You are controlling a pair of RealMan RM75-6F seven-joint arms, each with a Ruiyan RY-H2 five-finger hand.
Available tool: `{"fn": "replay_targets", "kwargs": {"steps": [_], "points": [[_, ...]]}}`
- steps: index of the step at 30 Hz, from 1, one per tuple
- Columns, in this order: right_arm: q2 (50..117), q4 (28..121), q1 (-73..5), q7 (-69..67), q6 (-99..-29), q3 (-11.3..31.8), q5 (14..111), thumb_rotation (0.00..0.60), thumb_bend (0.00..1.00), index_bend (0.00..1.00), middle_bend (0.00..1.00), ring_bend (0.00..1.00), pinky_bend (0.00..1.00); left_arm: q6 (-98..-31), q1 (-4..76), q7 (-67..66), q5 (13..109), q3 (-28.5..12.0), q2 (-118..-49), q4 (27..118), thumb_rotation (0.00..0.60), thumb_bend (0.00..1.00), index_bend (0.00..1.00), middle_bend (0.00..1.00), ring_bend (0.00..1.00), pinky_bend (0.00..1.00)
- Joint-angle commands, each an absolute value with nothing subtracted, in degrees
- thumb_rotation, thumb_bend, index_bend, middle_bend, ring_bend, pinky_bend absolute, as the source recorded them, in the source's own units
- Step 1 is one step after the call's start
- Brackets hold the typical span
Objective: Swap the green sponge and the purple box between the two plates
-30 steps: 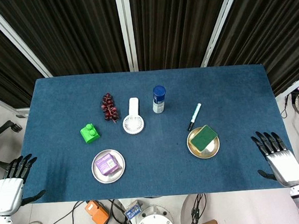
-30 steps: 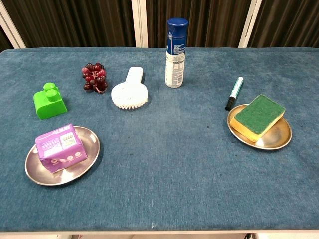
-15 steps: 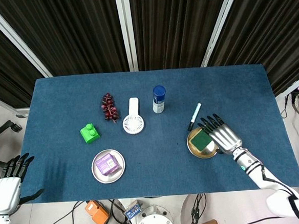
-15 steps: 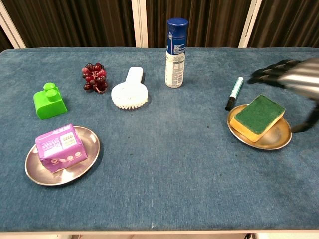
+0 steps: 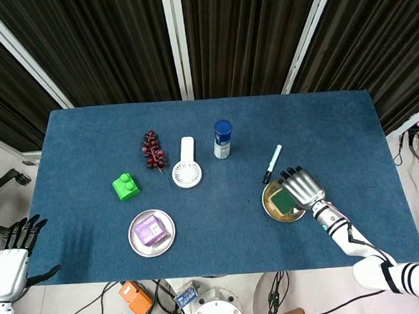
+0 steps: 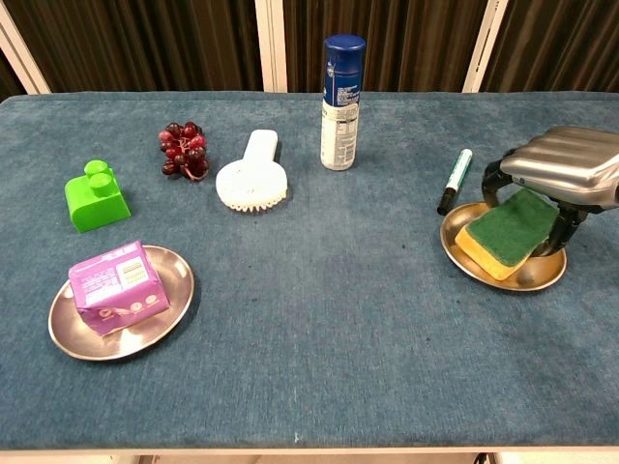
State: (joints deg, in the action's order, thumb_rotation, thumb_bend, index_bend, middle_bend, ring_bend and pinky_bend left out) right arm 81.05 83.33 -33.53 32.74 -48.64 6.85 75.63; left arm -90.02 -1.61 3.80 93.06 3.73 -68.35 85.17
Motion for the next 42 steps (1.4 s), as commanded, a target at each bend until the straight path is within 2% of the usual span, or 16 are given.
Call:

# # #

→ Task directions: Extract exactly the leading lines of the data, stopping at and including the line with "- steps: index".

→ Final answer:
You are controlling a pair of RealMan RM75-6F seven-joint arms, each with a Ruiyan RY-H2 five-finger hand.
Available tool: `{"fn": "replay_targets", "kwargs": {"steps": [_], "points": [[_, ...]]}}`
- steps: index of the step at 30 Hz, from 1, one per tuple

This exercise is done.